He and Rita, whose parents owned a Honda car and motorcycle dealership in Santa Rosa, Calif., met in 1977 at a Honda convention. They married in 1980, and Rita joined him in Akron, where they operated the business together before moving to Fort Lauderdale in 1985.
"He always said, 'The biggest sales job and the most important sales job I ever made in my life was selling Rita to leave her Honda dealership,' " Rita Case recalled.
Case's empire, now in its 59th year, has grown to 16 dealerships in Florida, Georgia and Ohio with more than $1 billion in annual revenues and 1,300-plus employees. It ranks No. 35 on Automotive News' list of the top 150 dealership groups based in the U.S., with retail new-vehicle sales of 22,168 in 2019.
Many of Case's innovations have made a mark in the industry. At his prodding, Hyundai adopted a 10-year/100,000-mile powertrain warranty for the 1999 model year, a move credited with helping the then-troubled Korean automaker make a major sales resurgence.
Rita Case said she will become the group's CEO. She had run dealership operations for years while her husband worked on advertising and marketing. Ryan Case, one of the couple's sons, is the group's fixed-operations director.
Case received many awards for his work and community service. He was named the 2013 Automotive News All-Star for privately held dealer. In 2011, he wrote a book, Our Customers Our Friends, to celebrate five decades as a car dealer.
Case raised millions of dollars for nonprofits, his family said.
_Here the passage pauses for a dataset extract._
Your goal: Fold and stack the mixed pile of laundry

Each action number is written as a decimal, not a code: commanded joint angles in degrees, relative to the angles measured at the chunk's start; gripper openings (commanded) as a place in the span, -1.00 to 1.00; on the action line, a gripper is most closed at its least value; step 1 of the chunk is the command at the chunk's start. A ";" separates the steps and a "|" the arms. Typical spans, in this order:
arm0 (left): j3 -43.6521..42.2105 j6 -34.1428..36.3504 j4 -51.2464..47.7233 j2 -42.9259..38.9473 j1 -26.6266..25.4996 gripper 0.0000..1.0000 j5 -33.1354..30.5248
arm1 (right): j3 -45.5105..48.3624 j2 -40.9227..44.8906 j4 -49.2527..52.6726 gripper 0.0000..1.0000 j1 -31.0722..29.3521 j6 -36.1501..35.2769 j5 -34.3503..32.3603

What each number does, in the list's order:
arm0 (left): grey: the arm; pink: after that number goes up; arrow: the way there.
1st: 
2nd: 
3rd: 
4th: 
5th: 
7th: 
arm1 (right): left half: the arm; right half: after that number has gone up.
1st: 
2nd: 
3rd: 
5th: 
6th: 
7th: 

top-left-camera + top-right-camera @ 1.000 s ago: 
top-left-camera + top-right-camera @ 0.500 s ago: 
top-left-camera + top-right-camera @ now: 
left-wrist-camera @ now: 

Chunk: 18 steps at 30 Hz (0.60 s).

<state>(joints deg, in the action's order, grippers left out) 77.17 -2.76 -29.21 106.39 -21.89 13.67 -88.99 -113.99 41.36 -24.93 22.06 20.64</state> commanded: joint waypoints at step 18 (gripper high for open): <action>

His legacy in South Florida is large, ranging from scholarships and youth programs to a 77-home Habitat for Humanity community under development in Pompano Beach.
He and Rita joined the board of the Boys and Girls Clubs of Broward County in 1986 and were active in fundraising and developing charity events, including the Boca Raton Concours d'Elegance. They helped the organization expand from three boys clubs to 12 boys and girls clubs serving 12,500 at-risk youth.
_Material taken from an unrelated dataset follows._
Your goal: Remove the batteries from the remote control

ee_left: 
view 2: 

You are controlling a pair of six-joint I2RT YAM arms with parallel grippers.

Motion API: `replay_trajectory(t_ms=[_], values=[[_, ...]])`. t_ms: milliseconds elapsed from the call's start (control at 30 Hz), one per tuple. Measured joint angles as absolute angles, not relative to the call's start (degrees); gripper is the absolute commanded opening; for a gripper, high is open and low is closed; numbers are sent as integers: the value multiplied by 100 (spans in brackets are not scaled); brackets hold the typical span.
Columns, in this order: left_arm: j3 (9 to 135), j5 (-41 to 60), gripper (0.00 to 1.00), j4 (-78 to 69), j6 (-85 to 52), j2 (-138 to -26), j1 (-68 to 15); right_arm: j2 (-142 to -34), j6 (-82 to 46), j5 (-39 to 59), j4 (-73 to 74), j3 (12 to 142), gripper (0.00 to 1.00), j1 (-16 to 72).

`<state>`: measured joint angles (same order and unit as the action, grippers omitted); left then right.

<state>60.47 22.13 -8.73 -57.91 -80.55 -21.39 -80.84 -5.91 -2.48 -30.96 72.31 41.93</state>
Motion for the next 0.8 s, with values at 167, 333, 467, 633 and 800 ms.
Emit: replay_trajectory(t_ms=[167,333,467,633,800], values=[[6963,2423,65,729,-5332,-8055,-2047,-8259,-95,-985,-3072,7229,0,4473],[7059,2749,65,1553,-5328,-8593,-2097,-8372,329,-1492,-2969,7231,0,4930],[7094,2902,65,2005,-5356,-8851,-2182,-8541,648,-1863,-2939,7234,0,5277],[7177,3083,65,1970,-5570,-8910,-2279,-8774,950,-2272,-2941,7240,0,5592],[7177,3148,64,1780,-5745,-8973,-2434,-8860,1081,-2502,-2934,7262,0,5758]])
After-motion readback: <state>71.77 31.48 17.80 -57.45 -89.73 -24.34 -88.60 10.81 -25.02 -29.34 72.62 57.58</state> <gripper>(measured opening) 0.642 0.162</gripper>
Club co-CEO Matt Organ said Case remained active in board meetings via Zoom this year and fielded calls for an event just a few weeks ago. Organ said he did not know Case was ill.
"It's literally knocked the wind out of us a bit," he said. "We loved the guy. He wasn't just a donor. ...He's part of the family."
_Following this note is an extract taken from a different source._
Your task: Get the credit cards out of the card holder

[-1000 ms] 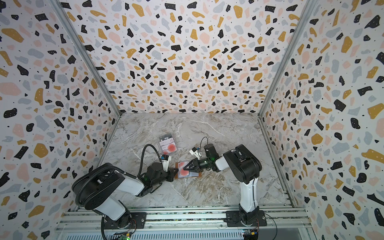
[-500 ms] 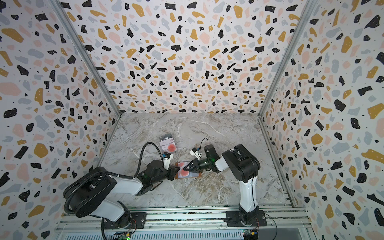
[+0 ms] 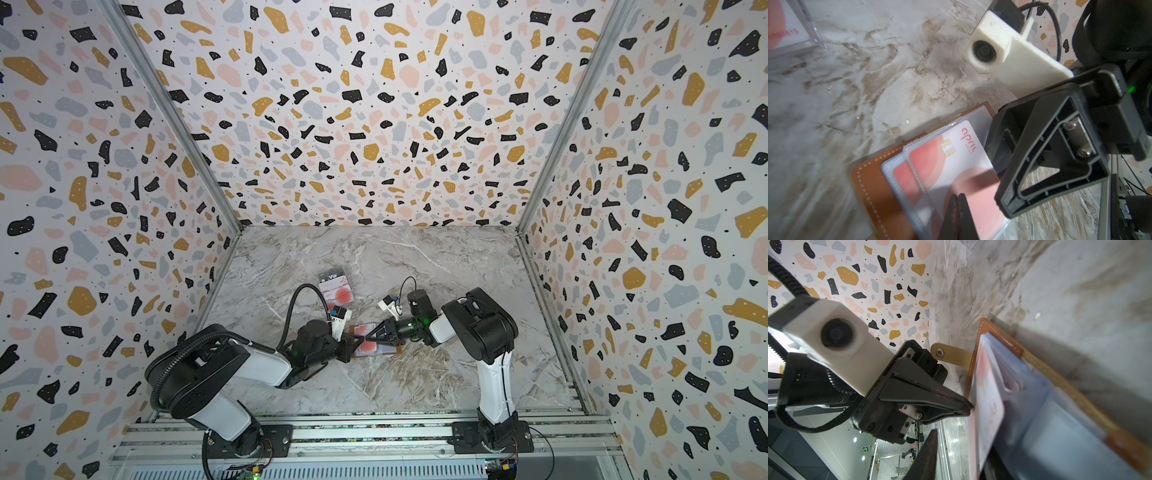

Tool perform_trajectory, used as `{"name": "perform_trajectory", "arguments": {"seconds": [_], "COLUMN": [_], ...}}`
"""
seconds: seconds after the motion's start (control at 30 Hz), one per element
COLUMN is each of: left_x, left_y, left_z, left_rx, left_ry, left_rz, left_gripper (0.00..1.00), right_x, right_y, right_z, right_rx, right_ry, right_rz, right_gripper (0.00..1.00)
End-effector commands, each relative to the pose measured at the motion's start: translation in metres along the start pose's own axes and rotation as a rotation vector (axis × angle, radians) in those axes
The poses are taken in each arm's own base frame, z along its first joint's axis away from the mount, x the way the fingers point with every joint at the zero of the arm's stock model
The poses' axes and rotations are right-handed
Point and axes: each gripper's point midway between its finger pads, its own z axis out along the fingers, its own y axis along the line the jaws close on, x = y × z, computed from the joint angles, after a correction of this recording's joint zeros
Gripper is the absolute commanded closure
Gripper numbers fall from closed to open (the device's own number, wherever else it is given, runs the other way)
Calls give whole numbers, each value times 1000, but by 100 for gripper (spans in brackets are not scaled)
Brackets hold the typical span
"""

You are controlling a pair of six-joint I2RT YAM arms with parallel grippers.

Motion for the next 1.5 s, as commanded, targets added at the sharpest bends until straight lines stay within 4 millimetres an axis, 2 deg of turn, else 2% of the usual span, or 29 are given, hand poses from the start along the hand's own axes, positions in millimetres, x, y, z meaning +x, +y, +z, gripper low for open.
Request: {"name": "perform_trajectory", "arguments": {"seconds": [0.0, 0.13, 0.33, 0.57, 0.73, 0.87, 1.23, 1.47], "left_x": [5, 23, 38, 34, 6, -7, 4, 28], "left_y": [6, 18, 28, 23, -4, -14, -6, 13], "left_z": [-3, -9, -14, -11, -13, -11, 1, -1], "left_rx": [-23, -67, -106, -80, 28, 61, 42, -22], "left_ry": [-4, 30, 59, 52, -27, -48, -3, 48], "left_rz": [23, 12, 2, 6, 29, 71, 95, 72], "left_gripper": [98, 99, 100, 100, 100, 99, 100, 100], "right_x": [1, 0, -2, 0, 2, 3, 5, 4], "right_y": [7, 10, 12, 7, 1, -1, -5, -2], "right_z": [1, 0, -2, 0, 0, 0, 3, 3], "right_rx": [-28, -37, -41, -34, -25, -22, -22, -45], "right_ry": [9, 10, 4, 7, 4, 6, 3, 1], "right_rz": [-25, -28, -33, -21, -9, -4, 11, 14], "right_gripper": [67, 67, 67, 67, 68, 68, 68, 68]}}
It wasn't the first time Case worked through pain. In 1970, he sustained third-degree burns to much of his body after he tried putting out a fire that had started in one of his service departments. It took him months to recover, but he turned his hospital room into an office that hosted managers' meetings and sales calls, his family said. It was fitting given that one of Case's mantras was, "If you want to succeed, you will overcome anything."